Jane Gramlich and Steven Sloan, who live in the Tower Grove neighborhood, soak grains to make them sprout. A sprouted grain, they say, is "living" and more nutritious than a "dead" roasted seed. The couple chomps through so many sunflower greens that they have them home-delivered each week.

John Schiermann of Mascoutah, Illinois, delights in brewing rejuvelac. He'll take some sprouting wheat or rye, dump it in a gallon jar of water and let it sit for a few days. "It tastes like beer," he says, "and it's full of B vitamins."

A fully stocked raw kitchen will include a sturdy blender. Local rawists revere the Vita-Mix, which can cost more than $500 and is considered the Cadillac of blenders. The food processor is another vital tool of the trade, along with the dehydrator — the "raw foodist oven."

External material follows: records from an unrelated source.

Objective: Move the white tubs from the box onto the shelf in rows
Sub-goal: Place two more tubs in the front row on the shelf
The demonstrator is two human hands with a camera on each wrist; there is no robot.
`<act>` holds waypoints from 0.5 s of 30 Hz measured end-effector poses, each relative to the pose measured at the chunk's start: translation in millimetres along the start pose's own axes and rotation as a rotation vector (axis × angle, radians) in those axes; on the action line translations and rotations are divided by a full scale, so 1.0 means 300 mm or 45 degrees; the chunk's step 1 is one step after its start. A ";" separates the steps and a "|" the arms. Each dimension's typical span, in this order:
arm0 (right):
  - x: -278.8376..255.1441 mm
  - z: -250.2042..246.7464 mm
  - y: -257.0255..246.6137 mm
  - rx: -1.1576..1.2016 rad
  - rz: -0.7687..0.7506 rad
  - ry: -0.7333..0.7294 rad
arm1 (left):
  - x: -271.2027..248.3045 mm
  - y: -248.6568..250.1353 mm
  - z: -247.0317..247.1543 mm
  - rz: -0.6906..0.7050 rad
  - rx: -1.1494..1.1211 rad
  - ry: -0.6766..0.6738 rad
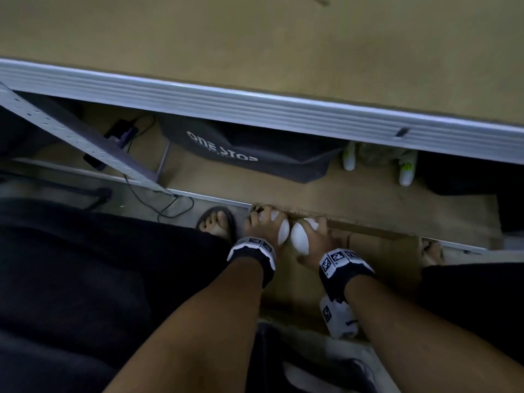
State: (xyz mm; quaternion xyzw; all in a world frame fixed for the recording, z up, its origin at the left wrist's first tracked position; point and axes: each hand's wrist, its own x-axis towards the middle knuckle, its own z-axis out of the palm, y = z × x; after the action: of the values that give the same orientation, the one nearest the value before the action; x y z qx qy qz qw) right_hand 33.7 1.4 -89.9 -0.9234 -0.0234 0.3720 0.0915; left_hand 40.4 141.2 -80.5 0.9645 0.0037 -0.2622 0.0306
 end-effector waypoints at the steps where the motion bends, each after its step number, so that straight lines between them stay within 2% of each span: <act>1: 0.015 0.014 0.000 -0.002 0.008 -0.004 | 0.021 -0.006 0.021 -0.031 -0.015 -0.016; 4: 0.050 0.044 -0.013 0.088 0.060 0.037 | 0.065 -0.012 0.081 -0.031 -0.045 -0.061; 6: 0.058 0.048 -0.024 0.142 0.068 0.077 | 0.055 -0.014 0.063 -0.029 -0.047 -0.062; 7: 0.058 0.046 -0.025 0.152 0.071 0.075 | 0.041 -0.014 0.048 0.001 -0.003 -0.015; 11: 0.021 -0.001 -0.006 0.138 0.032 0.022 | 0.001 0.003 0.006 -0.001 -0.023 -0.042; 15: -0.059 -0.083 -0.005 0.041 0.053 0.050 | -0.048 0.033 -0.086 -0.041 -0.179 -0.156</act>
State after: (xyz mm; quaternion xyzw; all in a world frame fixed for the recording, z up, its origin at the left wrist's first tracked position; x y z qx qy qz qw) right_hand 38.1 -3.0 -60.0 -0.9292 0.0036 0.3559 0.0993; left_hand 41.4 133.1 -50.4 0.9419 0.0357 -0.3204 0.0942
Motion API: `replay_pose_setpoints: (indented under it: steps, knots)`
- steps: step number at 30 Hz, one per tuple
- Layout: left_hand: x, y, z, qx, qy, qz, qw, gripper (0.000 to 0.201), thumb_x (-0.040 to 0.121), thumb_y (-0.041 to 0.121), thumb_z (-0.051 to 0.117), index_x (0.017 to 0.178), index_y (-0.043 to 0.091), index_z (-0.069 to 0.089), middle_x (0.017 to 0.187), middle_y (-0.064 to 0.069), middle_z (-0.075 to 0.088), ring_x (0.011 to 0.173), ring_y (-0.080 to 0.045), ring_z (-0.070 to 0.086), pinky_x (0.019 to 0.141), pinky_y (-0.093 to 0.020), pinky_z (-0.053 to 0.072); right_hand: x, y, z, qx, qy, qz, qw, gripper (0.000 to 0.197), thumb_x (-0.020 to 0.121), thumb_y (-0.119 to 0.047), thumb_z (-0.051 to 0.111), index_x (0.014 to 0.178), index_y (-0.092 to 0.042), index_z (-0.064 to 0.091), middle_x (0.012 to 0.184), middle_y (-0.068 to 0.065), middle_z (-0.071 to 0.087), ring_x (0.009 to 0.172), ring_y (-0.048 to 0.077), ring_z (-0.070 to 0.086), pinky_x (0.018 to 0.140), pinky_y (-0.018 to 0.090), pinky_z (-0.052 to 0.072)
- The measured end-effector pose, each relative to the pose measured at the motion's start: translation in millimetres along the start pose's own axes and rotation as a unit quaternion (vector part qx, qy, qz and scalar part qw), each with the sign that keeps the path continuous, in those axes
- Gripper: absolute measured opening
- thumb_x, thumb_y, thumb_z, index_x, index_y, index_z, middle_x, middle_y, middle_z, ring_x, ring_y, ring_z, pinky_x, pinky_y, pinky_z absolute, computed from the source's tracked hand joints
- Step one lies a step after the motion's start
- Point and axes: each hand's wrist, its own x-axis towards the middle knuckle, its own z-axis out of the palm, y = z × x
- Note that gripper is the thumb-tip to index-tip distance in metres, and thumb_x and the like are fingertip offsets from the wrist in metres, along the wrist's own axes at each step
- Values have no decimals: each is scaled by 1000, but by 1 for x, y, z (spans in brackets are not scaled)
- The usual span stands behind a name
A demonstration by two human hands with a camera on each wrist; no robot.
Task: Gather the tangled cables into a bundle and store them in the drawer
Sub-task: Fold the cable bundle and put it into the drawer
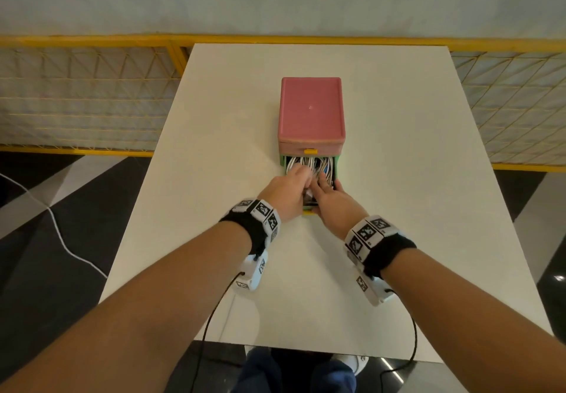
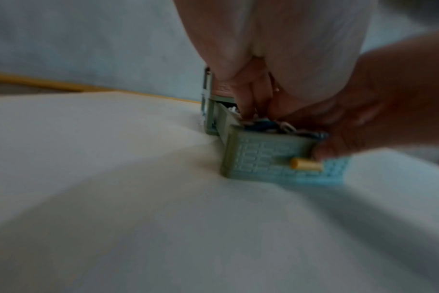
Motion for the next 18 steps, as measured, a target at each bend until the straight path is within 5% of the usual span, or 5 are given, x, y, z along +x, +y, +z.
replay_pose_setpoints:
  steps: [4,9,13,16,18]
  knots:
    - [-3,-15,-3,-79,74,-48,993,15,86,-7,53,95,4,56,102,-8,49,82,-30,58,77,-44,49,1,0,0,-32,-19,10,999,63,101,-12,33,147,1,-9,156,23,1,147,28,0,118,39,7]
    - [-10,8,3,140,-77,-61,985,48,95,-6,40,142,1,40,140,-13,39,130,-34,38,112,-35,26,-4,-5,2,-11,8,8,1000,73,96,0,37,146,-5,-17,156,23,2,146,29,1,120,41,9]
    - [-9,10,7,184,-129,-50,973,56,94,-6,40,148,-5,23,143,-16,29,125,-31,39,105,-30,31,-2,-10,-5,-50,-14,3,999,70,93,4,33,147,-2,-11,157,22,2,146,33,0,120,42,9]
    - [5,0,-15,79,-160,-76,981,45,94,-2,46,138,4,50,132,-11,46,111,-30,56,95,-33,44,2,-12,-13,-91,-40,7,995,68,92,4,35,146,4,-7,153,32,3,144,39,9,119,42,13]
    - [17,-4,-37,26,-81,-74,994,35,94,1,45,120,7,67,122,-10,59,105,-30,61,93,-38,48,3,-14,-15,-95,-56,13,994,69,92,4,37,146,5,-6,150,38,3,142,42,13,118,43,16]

Native St. Louisans Tim Ferrell and Tim Convy, both members of the nationally touring rock band Ludo, are "high raw" (or mostly raw) vegans. Despite shopping almost exclusively for perishables, Ferrell claims that just one weekly trip to the grocery store will suffice. He's become an expert at timing the shelf life of produce and at salvaging what's already going bad. "It's not supposed to last forever," Ferrell says. "It's food!"

« Previous Page
Next Page »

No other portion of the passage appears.